• **Prompt**:
Tally up the lines in the material where the word "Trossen" appears, then give the total and nothing else.
************
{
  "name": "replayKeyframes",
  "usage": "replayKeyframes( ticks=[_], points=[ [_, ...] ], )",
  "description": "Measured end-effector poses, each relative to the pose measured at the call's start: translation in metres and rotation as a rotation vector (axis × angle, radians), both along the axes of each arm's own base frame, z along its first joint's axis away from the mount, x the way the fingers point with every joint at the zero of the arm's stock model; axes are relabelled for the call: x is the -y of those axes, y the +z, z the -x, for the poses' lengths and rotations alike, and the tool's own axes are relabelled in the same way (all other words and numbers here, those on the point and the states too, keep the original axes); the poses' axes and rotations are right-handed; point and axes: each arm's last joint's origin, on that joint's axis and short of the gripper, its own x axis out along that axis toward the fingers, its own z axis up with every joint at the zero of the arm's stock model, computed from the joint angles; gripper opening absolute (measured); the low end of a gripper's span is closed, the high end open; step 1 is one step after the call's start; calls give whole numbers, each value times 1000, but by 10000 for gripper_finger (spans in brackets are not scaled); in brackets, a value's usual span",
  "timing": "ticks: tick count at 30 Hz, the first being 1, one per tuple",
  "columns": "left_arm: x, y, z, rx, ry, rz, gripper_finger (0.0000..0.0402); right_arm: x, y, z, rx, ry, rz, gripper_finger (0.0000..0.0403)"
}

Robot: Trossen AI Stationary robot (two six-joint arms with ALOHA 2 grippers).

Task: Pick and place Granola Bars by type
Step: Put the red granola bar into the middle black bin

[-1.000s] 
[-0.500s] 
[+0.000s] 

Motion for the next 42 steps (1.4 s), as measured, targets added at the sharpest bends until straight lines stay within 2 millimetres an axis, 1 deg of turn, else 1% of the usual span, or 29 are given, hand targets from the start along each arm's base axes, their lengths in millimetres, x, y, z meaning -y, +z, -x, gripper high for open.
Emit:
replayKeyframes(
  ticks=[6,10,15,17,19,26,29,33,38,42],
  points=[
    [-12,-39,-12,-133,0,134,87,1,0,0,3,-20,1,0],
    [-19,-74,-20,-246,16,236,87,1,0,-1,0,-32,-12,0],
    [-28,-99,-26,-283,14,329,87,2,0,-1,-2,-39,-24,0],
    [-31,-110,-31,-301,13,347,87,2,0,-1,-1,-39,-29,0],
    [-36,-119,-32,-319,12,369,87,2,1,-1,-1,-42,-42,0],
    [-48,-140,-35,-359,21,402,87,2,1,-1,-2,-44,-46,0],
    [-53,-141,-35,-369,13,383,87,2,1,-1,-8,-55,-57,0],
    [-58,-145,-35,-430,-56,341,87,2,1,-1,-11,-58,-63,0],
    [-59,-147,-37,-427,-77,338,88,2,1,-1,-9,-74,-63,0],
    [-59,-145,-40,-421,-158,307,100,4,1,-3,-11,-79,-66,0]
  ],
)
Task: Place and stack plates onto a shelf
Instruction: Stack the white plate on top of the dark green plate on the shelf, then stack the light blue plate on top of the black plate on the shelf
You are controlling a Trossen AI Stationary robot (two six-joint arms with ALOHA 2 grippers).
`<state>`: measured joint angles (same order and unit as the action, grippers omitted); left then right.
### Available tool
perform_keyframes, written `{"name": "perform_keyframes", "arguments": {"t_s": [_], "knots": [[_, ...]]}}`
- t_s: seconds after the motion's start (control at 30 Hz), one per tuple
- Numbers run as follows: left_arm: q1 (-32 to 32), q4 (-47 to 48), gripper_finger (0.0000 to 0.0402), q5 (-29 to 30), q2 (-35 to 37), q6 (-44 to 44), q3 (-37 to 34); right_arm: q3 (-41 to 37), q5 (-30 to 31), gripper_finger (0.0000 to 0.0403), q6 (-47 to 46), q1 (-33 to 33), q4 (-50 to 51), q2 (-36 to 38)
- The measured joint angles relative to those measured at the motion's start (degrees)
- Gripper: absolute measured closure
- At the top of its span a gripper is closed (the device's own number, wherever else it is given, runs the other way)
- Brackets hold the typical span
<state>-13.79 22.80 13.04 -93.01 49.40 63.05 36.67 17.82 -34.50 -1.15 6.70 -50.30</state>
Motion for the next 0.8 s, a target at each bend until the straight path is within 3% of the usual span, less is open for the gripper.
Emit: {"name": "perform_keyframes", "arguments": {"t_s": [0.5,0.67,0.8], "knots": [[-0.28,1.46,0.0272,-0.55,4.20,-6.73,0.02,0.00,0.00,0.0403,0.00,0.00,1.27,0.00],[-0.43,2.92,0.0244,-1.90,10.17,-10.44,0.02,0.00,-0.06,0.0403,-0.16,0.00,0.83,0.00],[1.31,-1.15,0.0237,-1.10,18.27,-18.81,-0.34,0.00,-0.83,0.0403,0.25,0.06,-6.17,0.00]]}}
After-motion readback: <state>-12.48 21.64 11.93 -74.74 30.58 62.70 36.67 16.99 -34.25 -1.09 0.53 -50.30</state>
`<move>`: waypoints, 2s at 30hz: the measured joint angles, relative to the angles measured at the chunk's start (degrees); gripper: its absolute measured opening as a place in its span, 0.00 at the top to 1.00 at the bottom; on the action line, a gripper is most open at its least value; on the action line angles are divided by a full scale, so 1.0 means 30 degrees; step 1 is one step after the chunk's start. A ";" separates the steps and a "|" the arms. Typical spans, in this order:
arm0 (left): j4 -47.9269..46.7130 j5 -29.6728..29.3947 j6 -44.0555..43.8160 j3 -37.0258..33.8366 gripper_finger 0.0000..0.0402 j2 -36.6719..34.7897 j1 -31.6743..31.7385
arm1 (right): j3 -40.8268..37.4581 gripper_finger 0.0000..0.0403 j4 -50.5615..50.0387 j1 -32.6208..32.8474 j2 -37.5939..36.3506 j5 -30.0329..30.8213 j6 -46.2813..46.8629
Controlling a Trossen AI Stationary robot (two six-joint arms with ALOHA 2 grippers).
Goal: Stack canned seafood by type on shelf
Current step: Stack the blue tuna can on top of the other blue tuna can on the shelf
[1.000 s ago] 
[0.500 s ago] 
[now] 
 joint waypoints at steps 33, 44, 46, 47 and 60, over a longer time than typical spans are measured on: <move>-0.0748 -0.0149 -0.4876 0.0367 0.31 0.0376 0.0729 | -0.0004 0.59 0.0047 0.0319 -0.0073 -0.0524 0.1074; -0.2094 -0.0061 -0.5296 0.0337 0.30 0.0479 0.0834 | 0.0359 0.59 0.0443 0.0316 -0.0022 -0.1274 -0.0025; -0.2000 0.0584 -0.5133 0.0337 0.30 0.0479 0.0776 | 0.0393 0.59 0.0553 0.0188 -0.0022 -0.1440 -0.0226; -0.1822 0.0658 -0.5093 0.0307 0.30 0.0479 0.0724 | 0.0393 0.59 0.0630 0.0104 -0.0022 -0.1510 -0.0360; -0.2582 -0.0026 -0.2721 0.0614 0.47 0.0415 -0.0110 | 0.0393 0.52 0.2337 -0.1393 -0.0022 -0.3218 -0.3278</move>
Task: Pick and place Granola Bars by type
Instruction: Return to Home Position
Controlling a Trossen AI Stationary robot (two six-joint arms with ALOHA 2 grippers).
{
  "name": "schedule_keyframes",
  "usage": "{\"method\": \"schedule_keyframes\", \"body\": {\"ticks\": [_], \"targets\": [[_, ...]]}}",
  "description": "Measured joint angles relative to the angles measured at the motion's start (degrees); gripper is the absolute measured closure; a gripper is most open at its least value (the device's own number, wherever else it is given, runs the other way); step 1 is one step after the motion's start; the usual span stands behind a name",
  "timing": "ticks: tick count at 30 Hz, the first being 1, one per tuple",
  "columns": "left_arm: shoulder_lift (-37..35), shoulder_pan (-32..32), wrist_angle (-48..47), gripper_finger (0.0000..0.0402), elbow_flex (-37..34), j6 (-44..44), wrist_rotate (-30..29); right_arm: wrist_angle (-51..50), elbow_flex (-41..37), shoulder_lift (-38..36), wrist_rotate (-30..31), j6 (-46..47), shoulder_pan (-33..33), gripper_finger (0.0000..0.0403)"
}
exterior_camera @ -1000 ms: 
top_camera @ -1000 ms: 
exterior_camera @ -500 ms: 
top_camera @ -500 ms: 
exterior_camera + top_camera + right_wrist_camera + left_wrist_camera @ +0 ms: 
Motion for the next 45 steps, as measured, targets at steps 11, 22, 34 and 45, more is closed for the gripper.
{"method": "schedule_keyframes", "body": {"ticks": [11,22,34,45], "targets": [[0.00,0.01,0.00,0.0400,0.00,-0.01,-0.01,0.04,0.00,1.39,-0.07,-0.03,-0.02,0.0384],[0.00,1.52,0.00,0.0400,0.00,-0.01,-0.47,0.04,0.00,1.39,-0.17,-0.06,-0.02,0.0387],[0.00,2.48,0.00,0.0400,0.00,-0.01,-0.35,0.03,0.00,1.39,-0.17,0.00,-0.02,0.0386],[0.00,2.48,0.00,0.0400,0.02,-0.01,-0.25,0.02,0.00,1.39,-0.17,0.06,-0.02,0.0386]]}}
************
• **Answer box**:
4